> [What you will do] Exactly retype the opening line of the entries and every line after it, ending with the line that contains "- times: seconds". Skip all pictures.

----

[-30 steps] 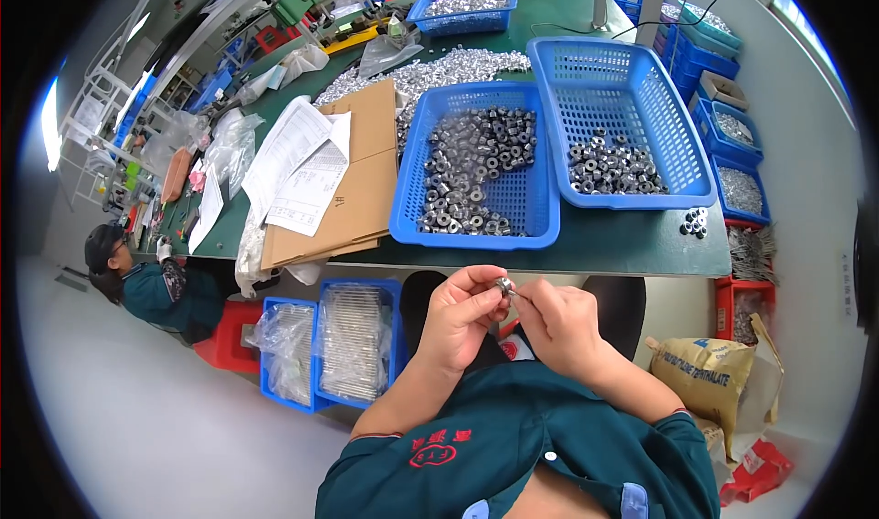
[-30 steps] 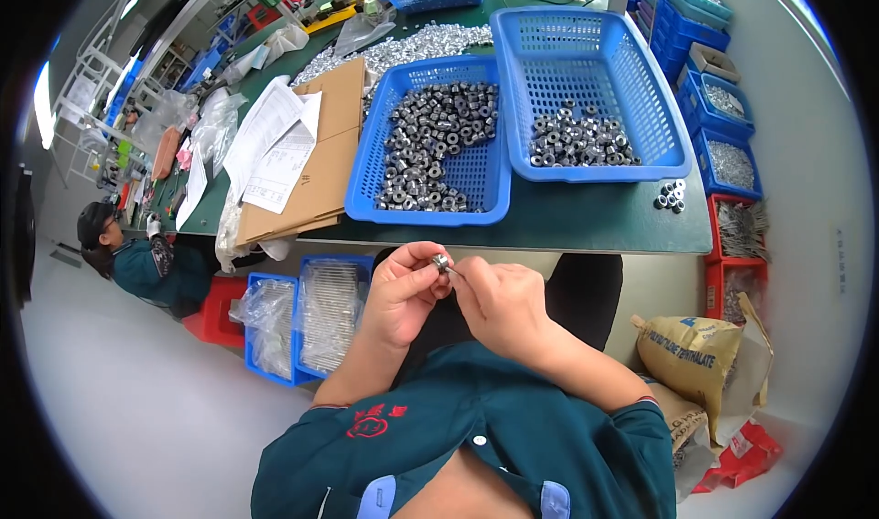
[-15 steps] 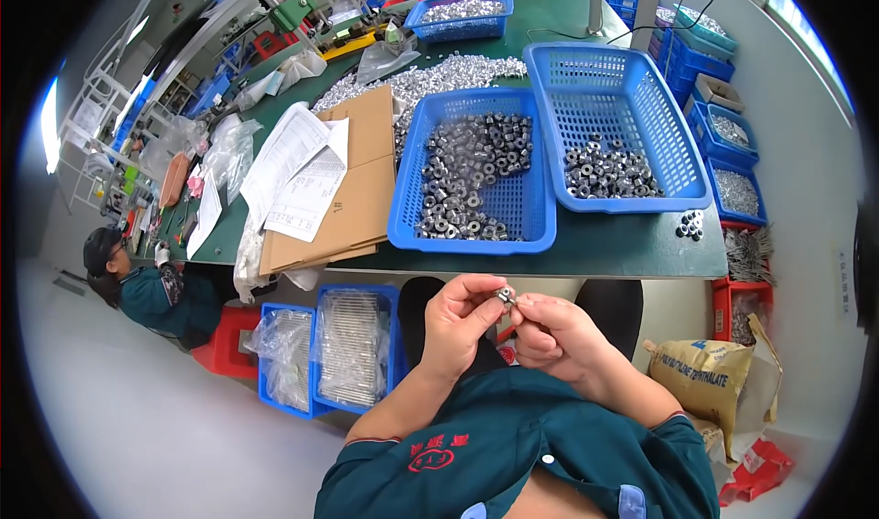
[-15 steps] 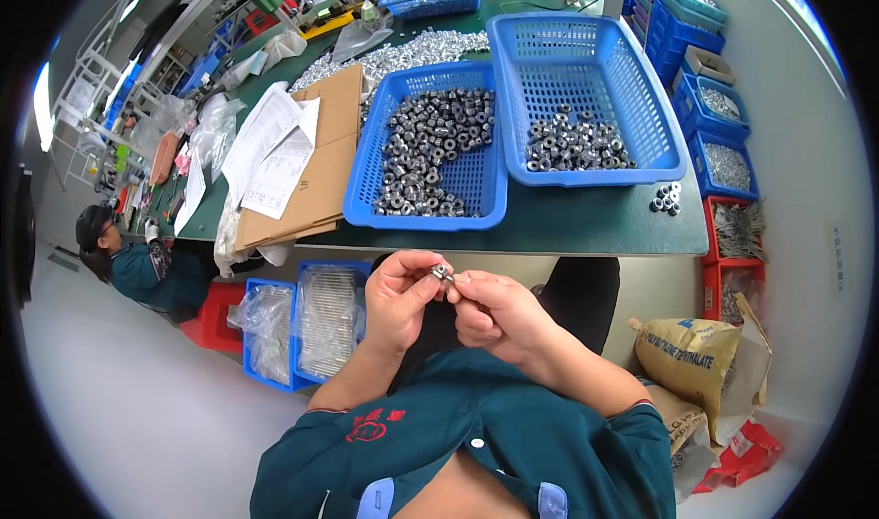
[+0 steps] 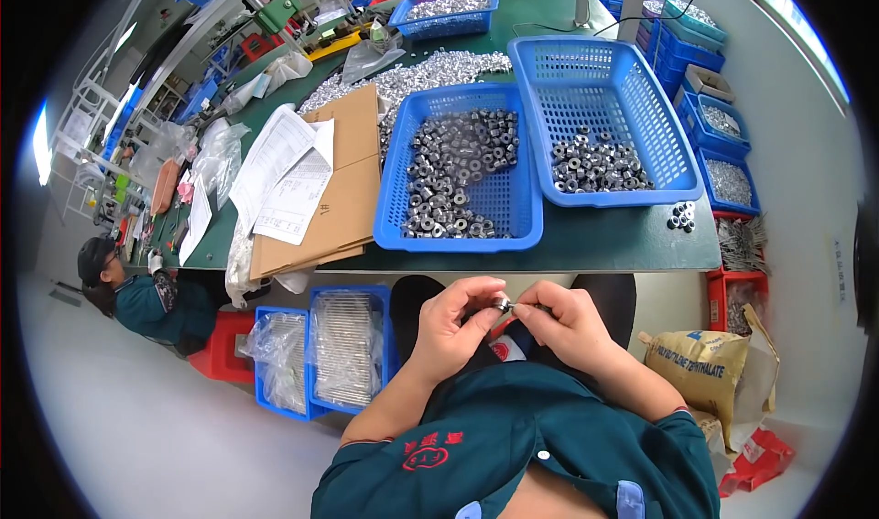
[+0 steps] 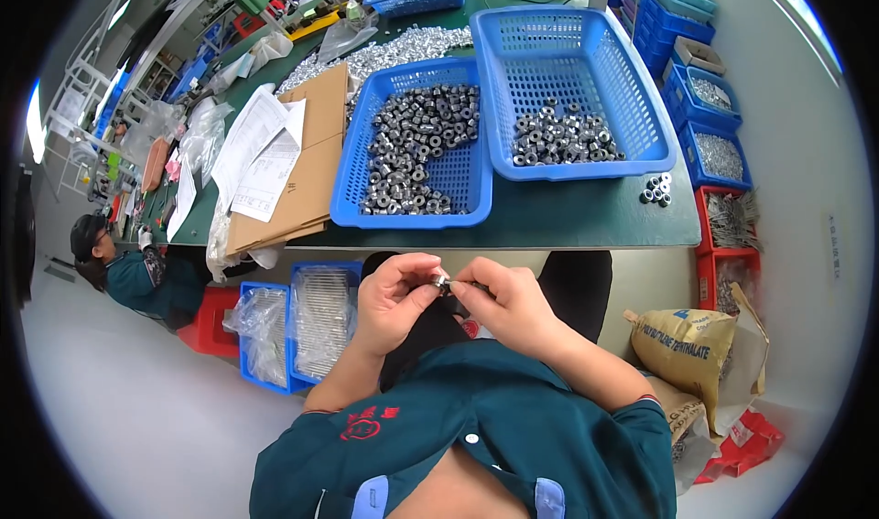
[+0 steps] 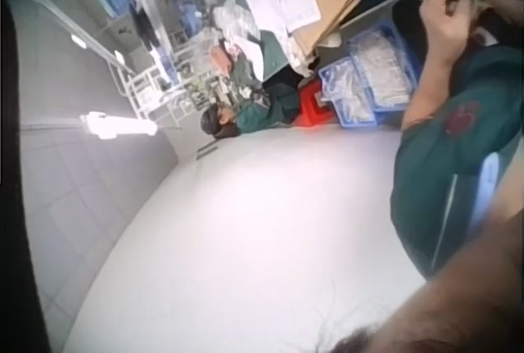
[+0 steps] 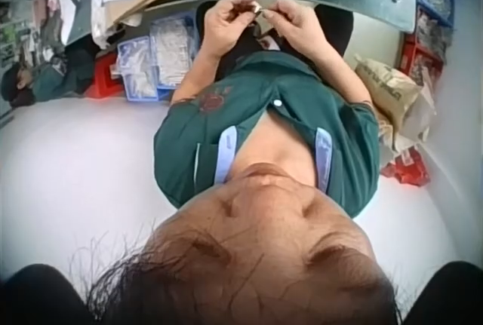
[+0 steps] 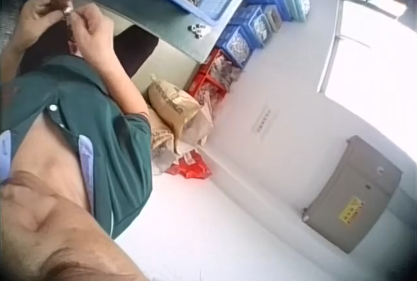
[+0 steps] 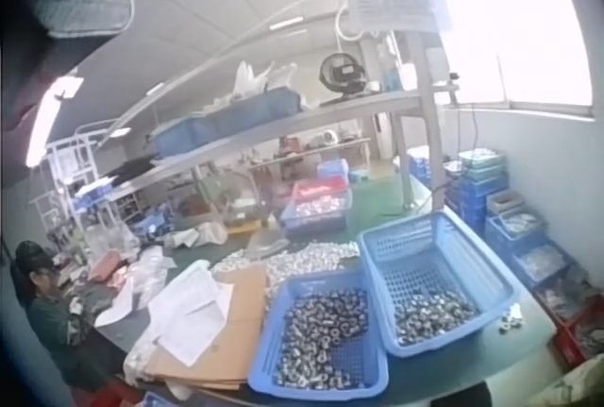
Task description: Assembling small metal ring components by hand at an industrial workbench.
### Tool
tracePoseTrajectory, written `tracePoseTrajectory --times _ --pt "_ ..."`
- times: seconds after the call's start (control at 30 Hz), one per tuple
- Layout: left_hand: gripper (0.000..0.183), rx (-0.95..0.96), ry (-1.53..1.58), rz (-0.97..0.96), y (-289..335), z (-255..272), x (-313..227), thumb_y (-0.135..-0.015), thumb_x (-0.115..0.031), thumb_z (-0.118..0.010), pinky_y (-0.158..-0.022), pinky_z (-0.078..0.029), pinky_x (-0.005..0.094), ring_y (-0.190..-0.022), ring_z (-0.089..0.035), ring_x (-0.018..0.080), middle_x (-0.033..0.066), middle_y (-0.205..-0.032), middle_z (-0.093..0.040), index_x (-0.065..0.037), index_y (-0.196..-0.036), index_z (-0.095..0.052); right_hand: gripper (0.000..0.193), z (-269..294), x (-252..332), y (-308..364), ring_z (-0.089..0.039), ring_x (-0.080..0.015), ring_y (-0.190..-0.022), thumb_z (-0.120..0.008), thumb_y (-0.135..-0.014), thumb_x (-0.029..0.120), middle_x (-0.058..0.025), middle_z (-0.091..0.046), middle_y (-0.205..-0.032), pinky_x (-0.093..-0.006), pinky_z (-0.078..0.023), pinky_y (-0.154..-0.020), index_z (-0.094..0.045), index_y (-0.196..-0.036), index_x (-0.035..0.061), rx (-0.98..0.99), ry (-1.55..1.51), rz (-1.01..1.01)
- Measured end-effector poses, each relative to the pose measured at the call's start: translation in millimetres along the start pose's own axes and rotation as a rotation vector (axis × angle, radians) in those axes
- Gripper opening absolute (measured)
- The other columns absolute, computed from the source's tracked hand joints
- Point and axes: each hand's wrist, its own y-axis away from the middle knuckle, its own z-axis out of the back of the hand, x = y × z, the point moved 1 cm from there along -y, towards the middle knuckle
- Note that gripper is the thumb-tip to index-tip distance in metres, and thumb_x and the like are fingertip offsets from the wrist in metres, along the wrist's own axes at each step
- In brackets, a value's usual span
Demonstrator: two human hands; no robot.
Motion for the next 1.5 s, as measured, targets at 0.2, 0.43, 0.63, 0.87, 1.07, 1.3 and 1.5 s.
tracePoseTrajectory --times 0.2,0.43,0.63,0.87,1.07,1.3,1.5 --pt "0.037 0.161 -0.246 -0.030 -13.8 1.0 -18.0 -0.082 0.012 -0.058 -0.078 -0.050 0.0246 -0.086 -0.061 0.0114 0.0074 -0.095 -0.064 0.001 -0.118 -0.057 0.015 10.3 14.0 -2.2 -0.057 -0.0281 -0.052 -0.066 -0.075 0.008 -0.0075 -0.053 -0.056 -0.0400 -0.044 -0.047 -0.051 -0.074 0.0057 -0.057 0.978 0.718" --pt "0.036 0.206 -0.559 -0.238 -37.9 -18.9 -35.5 -0.077 0.008 -0.062 -0.069 -0.052 0.0277 -0.077 -0.064 0.0182 0.0103 -0.089 -0.065 -0.001 -0.112 -0.061 0.016 24.8 -2.1 0.0 -0.055 -0.0108 -0.051 -0.057 -0.093 0.017 -0.0049 -0.056 -0.058 -0.0268 -0.041 -0.045 -0.058 -0.088 0.0015 -0.016 0.039 -0.012" --pt "0.037 0.447 -0.750 -0.615 -75.0 -52.1 -53.2 -0.074 0.009 -0.061 -0.066 -0.049 0.0368 -0.074 -0.060 0.0303 0.0130 -0.088 -0.063 -0.001 -0.109 -0.059 0.017 57.2 -16.7 10.1 -0.034 -0.0069 -0.039 -0.051 -0.095 0.016 -0.0001 -0.046 -0.051 -0.0230 -0.024 -0.040 -0.059 -0.089 0.0032 0.129 -0.904 -0.297" --pt "0.010 0.426 -0.747 -0.605 -195.6 -92.3 -40.0 -0.079 0.001 -0.061 -0.071 -0.051 0.0371 -0.080 -0.063 0.0310 0.0145 -0.083 -0.064 -0.001 -0.088 -0.063 0.020 73.7 -75.5 15.5 -0.045 -0.0069 -0.047 -0.056 -0.093 0.023 -0.0002 -0.051 -0.055 -0.0204 -0.033 -0.044 -0.060 -0.086 0.0036 -0.382 -0.332 -0.183" --pt "0.021 0.543 -1.069 -0.397 -278.2 -132.0 44.7 -0.067 0.001 -0.058 -0.077 -0.050 0.0421 -0.086 -0.064 0.0329 0.0151 -0.086 -0.066 -0.005 -0.084 -0.069 0.018 66.7 -185.8 28.2 -0.063 -0.0350 -0.061 -0.059 -0.087 0.024 -0.0160 -0.063 -0.065 -0.0450 -0.050 -0.056 -0.062 -0.083 0.0065 -0.533 0.871 -0.036" --pt "0.032 0.721 -0.976 -0.383 -294.5 -126.7 39.8 -0.069 -0.003 -0.064 -0.090 -0.047 0.0405 -0.102 -0.058 0.0347 0.0171 -0.105 -0.061 -0.009 -0.100 -0.070 0.015 71.8 -216.7 37.7 -0.062 -0.0311 -0.057 -0.059 -0.086 0.023 -0.0113 -0.062 -0.062 -0.0420 -0.048 -0.051 -0.058 -0.078 0.0099 -0.420 1.091 0.102" --pt "0.019 0.380 -0.988 -0.361 -271.9 -10.5 -23.4 -0.073 -0.009 -0.061 -0.073 -0.052 0.0376 -0.082 -0.066 0.0278 0.0131 -0.087 -0.068 -0.006 -0.089 -0.070 0.016 81.1 -219.3 34.8 -0.062 -0.0306 -0.057 -0.058 -0.088 0.024 -0.0103 -0.062 -0.064 -0.0421 -0.047 -0.050 -0.058 -0.078 0.0109 -0.526 1.024 0.115"
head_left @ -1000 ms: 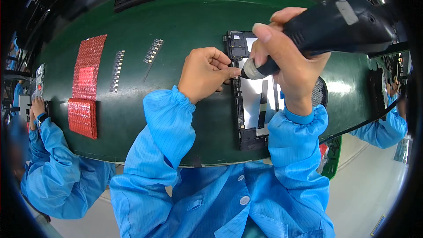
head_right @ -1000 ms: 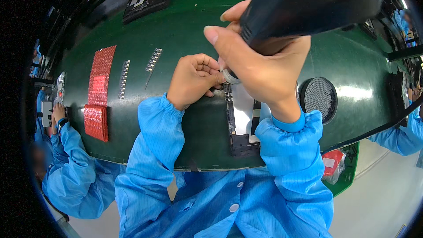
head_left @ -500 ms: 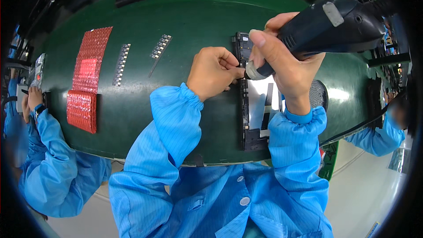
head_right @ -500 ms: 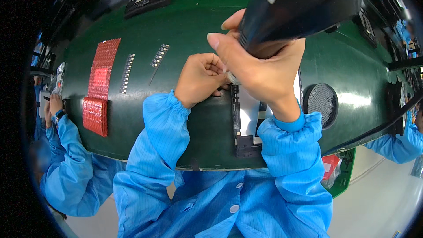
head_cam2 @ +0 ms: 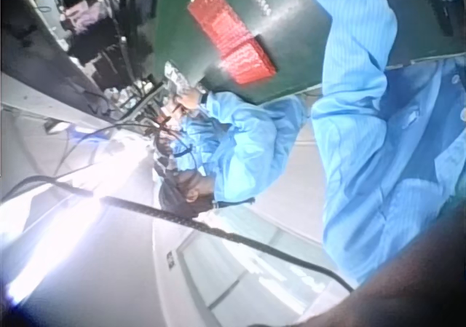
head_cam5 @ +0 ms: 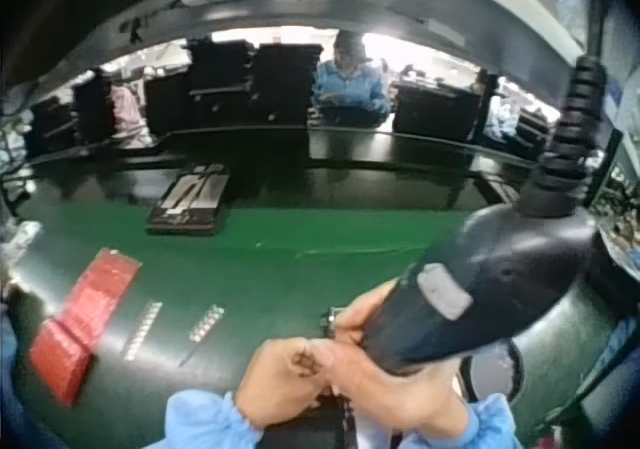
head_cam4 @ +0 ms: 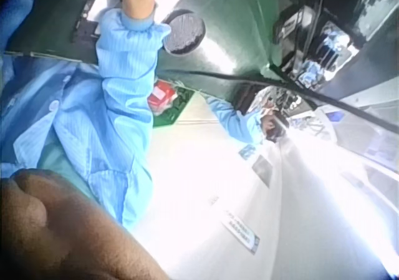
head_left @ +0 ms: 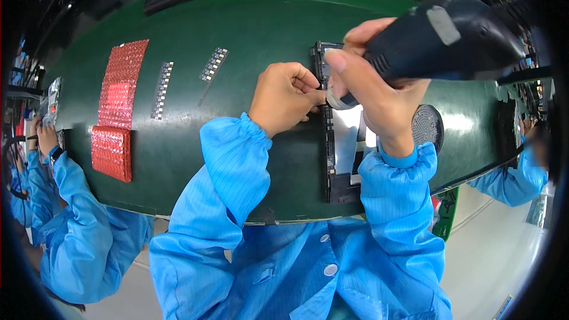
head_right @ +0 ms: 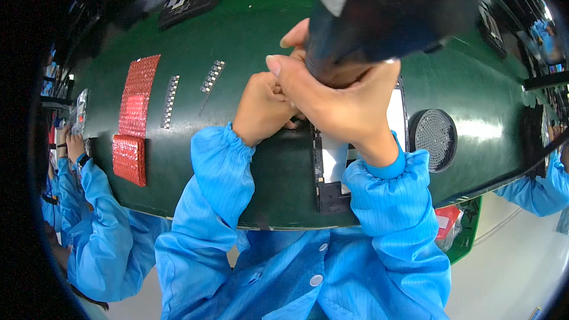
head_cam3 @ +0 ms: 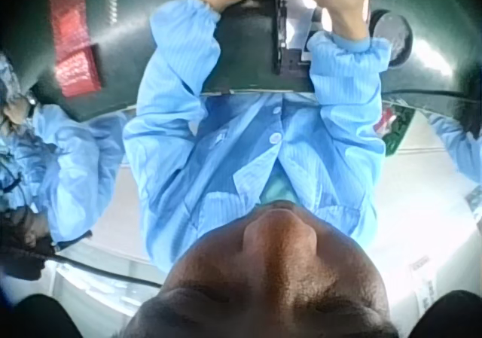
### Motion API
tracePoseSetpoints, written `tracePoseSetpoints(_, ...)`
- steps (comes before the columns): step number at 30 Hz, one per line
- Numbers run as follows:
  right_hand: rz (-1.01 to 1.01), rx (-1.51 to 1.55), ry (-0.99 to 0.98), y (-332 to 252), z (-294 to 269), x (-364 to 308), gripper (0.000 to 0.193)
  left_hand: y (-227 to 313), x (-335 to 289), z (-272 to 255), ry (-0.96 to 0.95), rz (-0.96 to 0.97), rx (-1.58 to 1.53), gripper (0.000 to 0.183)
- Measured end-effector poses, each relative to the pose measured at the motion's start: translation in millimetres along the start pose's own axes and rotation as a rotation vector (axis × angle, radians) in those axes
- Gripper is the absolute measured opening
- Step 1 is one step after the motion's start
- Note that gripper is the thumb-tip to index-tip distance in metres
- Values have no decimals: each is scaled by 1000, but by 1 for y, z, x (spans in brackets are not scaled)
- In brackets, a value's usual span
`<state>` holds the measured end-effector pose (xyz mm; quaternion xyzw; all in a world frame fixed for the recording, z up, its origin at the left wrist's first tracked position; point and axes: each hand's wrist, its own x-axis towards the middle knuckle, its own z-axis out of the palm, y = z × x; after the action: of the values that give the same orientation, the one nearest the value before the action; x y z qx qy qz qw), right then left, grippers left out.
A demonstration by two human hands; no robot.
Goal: Assembling the internal components of a tablet device using an electric screwdriver.
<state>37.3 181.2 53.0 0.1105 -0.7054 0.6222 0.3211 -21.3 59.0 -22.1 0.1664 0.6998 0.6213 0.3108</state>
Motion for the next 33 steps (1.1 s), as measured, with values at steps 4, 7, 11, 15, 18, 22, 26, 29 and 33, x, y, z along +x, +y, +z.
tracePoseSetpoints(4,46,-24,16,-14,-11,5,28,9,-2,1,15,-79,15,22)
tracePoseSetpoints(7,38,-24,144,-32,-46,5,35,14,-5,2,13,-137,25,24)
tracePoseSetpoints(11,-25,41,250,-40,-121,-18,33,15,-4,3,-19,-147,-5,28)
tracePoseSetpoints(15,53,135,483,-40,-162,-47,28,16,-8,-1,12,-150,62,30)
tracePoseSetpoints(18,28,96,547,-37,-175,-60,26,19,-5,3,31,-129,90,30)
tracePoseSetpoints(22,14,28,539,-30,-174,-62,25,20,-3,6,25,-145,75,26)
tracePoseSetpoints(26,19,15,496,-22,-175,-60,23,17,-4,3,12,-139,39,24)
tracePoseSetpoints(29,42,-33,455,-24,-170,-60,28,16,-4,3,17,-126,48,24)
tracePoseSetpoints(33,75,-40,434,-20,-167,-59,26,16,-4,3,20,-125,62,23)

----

> [Expected output]
[-30 steps] 
[-30 steps] 
[-15 steps] 
[-15 steps] 
[+0 steps] 
[+0 steps] 
[+0 steps] 
[+0 steps] 
[+0 steps] 
[+0 steps] 
Task description: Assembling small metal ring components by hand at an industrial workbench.
### Tool
tracePoseTrajectory, written `tracePoseTrajectory --times _ --pt "_ ..."`
- times: seconds after the call's start (control at 30 Hz), one per tuple

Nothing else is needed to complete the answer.